I hollered "DEAL!" and slapped the cash in his hand.
Needless to say his son was not pleased at all...no he was not. He made me nervous and kept hanging around the pen of this little bird. I was afraid he would steal him...it has happened before I have been told. That is why you really should take your win and put them in a pen and get themput away...but Ian and Shelby had come along...and they had grown weary of the show and went down the way to visit some friends of ours that lived close by. I had to call and get him to come back and get tihs bird so I could relax. He did, and I relaxed.
So you may be asking why his name is Mazda. Well, it just so happened that after the poultry show we had plans to go and look at a car for Ian. A MazdaSpeed, a performance version of the Miata. The little man went with us of course, and all the sales people were just enthralled with him and I had folks coming with their phones and taking pics with the camera feature on their phones. So, we named him after Ians car. He was already taming down by the time we were leaving with Ians car.
Got to save all this, I am so afraid I will get signed off or something...so there is more to this story, I will be back in a minute.
Four months passed..February, March, April and into May. Mazda became a great little pet. He was much more independent than Phoenix..but still friendly. Like Phoenix, he enjoyed human attention, treats, neck scratching. He spent his days out on the screen porch and came in at night to sleep on the back of the living room couch. No pillow tent or anything like Phoenix had to have...just the back of a couch would do.
In May...he began to experience a light molt. He lost little feathers and then some big feathers...a lot of his wing feathers. After a couple of weeks of this...it was apparent he was not feeling quite right. He seemed sluggish and was not eating with gusto. I started him on antibiotics, a vitamin and mineral supplement, VetRX, everything I could think of. The days passed. He got worse. He became very lethargic. I had to use a dropper and force feed him the medicated water. Nothing was working.
I had moved him to the back of the couch in our bedroom so I could stay with him and moniter him. He slept atop a bedpillow with a towel over it for cleanliness...it was layed on the back of the couch resting up against the wall for support.

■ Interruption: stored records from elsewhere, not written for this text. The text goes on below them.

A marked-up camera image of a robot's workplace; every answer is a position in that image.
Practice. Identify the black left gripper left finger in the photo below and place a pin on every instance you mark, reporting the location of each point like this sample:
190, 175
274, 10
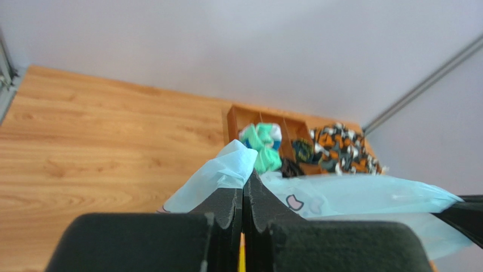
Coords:
204, 239

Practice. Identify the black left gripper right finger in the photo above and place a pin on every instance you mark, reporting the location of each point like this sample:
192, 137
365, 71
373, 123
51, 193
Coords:
277, 239

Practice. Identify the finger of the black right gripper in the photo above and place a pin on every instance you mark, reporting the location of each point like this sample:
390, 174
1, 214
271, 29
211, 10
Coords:
462, 218

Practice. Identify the yellow mango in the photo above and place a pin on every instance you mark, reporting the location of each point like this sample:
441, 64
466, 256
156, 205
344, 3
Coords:
242, 254

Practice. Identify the light blue cartoon plastic bag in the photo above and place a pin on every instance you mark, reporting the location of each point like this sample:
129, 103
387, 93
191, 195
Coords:
332, 197

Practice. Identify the black brown rolled sock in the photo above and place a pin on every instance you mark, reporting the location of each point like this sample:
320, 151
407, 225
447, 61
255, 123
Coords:
290, 168

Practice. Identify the dark green rolled sock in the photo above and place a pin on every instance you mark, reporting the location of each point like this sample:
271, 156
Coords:
303, 151

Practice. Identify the wooden compartment tray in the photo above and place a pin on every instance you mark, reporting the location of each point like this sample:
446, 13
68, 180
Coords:
292, 129

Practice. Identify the green white sock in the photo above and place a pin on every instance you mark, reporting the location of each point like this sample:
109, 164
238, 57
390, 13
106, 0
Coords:
266, 139

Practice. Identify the orange camouflage cloth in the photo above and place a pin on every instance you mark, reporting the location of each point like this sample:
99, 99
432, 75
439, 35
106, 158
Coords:
340, 150

One morning as I woke up to the alarm and got Ian up for work I turned on the light to check on him. He wouldn't stand up on his own anymore, he was barely alive...I started crying as I picked him up...this is even now breaking my heart when I think of it.
I carried him over to the bed and laid him down as I knelt down beside the bed. He began to convulse...it was awful, it was so traumatic...then, he was flipping around, I was crying and crying...and then it was over...he was gone.
How could I get so attached in just four months? I have no idea. It just snuck up on me and happened. He is buried out by the back step with a big red stone on the top of his grave. My daughter wrote hima good bye note and we put it in the box with him...along with a lock of my hair and her hair...he loved to preen our hair. It was all just so sad.
June and July passed and life went on. The sadness subsided and summer was on full blast with pool time and friends over...July 4th celebrations, fireworks, cookouts. He was gone but not forgotten.
Should I try to get another? I asked myself, and found myself not ready yet. The man that bred this made up breed was in Lagrange.
My long time friends mother developed cancer, and it took her in a months time. The funeral was in August. I went down to be with my friend of course.
On the way back...I had a plan already in motion. Yes, it was time. I was close...I was in Columbus...I could ride right through LaGrange in Highway 27 and pick me up a new little man. I had called ahead of course and set it all up.
Pausing to save again....I will be back in a minute.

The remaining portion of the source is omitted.